Recorded data:
*****

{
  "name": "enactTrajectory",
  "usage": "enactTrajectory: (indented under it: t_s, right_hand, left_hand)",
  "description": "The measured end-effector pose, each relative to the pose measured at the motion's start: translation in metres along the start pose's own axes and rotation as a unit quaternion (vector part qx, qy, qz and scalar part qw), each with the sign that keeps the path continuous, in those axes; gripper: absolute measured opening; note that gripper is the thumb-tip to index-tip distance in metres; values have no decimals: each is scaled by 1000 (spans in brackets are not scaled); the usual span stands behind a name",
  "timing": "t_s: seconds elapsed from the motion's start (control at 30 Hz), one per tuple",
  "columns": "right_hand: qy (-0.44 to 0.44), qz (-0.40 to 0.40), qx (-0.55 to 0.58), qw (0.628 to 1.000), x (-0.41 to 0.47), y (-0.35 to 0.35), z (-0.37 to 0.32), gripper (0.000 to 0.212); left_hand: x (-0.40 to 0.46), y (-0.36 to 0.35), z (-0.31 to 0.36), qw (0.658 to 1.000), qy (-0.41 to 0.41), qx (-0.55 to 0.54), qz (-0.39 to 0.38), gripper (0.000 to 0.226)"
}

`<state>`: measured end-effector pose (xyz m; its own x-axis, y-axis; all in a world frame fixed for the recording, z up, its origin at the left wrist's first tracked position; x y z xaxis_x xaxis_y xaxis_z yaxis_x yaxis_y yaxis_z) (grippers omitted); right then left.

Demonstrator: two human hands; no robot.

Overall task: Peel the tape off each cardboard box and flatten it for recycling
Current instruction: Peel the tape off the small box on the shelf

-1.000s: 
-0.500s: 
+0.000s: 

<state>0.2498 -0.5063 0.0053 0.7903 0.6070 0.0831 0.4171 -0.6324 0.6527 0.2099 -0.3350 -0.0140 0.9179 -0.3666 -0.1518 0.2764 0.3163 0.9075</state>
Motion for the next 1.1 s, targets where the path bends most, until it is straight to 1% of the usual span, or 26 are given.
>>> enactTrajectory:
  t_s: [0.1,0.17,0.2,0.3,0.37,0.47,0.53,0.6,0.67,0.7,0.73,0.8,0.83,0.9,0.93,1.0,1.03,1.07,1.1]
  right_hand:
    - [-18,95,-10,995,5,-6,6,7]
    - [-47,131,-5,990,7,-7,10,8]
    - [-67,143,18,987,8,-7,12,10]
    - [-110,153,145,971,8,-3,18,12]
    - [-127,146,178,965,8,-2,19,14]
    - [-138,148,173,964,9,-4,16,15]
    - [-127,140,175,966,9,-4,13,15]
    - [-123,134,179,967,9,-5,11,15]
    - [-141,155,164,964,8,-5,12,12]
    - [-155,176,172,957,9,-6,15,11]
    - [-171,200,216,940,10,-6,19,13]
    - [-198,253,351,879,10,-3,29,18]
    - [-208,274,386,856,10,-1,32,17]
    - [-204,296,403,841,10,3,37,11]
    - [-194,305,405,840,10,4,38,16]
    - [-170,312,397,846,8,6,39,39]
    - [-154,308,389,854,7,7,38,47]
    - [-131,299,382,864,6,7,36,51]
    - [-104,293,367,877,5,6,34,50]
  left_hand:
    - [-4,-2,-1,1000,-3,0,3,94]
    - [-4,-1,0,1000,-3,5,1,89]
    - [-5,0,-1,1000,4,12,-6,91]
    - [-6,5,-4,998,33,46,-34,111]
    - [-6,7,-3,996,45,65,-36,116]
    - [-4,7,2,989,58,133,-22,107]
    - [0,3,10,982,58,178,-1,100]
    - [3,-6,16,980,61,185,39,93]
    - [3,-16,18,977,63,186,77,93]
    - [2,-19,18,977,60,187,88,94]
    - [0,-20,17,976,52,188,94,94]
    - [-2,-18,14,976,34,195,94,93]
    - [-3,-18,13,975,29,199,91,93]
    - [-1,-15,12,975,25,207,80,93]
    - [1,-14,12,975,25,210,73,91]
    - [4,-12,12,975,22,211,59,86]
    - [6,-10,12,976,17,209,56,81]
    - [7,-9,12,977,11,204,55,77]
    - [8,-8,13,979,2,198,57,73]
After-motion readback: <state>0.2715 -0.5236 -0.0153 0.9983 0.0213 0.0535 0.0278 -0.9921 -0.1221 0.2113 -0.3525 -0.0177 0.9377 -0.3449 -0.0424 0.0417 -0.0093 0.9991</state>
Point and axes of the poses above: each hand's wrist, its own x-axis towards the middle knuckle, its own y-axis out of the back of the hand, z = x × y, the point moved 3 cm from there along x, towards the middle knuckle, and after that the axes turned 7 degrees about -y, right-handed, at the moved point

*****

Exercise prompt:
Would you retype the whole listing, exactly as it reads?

Response area:
{
  "name": "enactTrajectory",
  "usage": "enactTrajectory: (indented under it: t_s, right_hand, left_hand)",
  "description": "The measured end-effector pose, each relative to the pose measured at the motion's start: translation in metres along the start pose's own axes and rotation as a unit quaternion (vector part qx, qy, qz and scalar part qw), each with the sign that keeps the path continuous, in those axes; gripper: absolute measured opening; note that gripper is the thumb-tip to index-tip distance in metres; values have no decimals: each is scaled by 1000 (spans in brackets are not scaled); the usual span stands behind a name",
  "timing": "t_s: seconds elapsed from the motion's start (control at 30 Hz), one per tuple",
  "columns": "right_hand: qy (-0.44 to 0.44), qz (-0.40 to 0.40), qx (-0.55 to 0.58), qw (0.628 to 1.000), x (-0.41 to 0.47), y (-0.35 to 0.35), z (-0.37 to 0.32), gripper (0.000 to 0.212); left_hand: x (-0.40 to 0.46), y (-0.36 to 0.35), z (-0.31 to 0.36), qw (0.658 to 1.000), qy (-0.41 to 0.41), qx (-0.55 to 0.54), qz (-0.39 to 0.38), gripper (0.000 to 0.226)"
}

`<state>`: measured end-effector pose (xyz m; its own x-axis, y-axis; all in a world frame fixed for the recording, z up, its origin at the left wrist's first tracked position; x y z xaxis_x xaxis_y xaxis_z yaxis_x yaxis_y yaxis_z) (grippers omitted); right then left.

Demonstrator: two human hands; no robot.

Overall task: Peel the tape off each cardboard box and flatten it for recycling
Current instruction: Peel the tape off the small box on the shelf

-1.000s: 
-0.500s: 
+0.000s: 

<state>0.2498 -0.5063 0.0053 0.7903 0.6070 0.0831 0.4171 -0.6324 0.6527 0.2099 -0.3350 -0.0140 0.9179 -0.3666 -0.1518 0.2764 0.3163 0.9075</state>
Motion for the next 1.1 s, targets where the path bends most, until it is straight to 1% of the usual span, or 26 are given.
>>> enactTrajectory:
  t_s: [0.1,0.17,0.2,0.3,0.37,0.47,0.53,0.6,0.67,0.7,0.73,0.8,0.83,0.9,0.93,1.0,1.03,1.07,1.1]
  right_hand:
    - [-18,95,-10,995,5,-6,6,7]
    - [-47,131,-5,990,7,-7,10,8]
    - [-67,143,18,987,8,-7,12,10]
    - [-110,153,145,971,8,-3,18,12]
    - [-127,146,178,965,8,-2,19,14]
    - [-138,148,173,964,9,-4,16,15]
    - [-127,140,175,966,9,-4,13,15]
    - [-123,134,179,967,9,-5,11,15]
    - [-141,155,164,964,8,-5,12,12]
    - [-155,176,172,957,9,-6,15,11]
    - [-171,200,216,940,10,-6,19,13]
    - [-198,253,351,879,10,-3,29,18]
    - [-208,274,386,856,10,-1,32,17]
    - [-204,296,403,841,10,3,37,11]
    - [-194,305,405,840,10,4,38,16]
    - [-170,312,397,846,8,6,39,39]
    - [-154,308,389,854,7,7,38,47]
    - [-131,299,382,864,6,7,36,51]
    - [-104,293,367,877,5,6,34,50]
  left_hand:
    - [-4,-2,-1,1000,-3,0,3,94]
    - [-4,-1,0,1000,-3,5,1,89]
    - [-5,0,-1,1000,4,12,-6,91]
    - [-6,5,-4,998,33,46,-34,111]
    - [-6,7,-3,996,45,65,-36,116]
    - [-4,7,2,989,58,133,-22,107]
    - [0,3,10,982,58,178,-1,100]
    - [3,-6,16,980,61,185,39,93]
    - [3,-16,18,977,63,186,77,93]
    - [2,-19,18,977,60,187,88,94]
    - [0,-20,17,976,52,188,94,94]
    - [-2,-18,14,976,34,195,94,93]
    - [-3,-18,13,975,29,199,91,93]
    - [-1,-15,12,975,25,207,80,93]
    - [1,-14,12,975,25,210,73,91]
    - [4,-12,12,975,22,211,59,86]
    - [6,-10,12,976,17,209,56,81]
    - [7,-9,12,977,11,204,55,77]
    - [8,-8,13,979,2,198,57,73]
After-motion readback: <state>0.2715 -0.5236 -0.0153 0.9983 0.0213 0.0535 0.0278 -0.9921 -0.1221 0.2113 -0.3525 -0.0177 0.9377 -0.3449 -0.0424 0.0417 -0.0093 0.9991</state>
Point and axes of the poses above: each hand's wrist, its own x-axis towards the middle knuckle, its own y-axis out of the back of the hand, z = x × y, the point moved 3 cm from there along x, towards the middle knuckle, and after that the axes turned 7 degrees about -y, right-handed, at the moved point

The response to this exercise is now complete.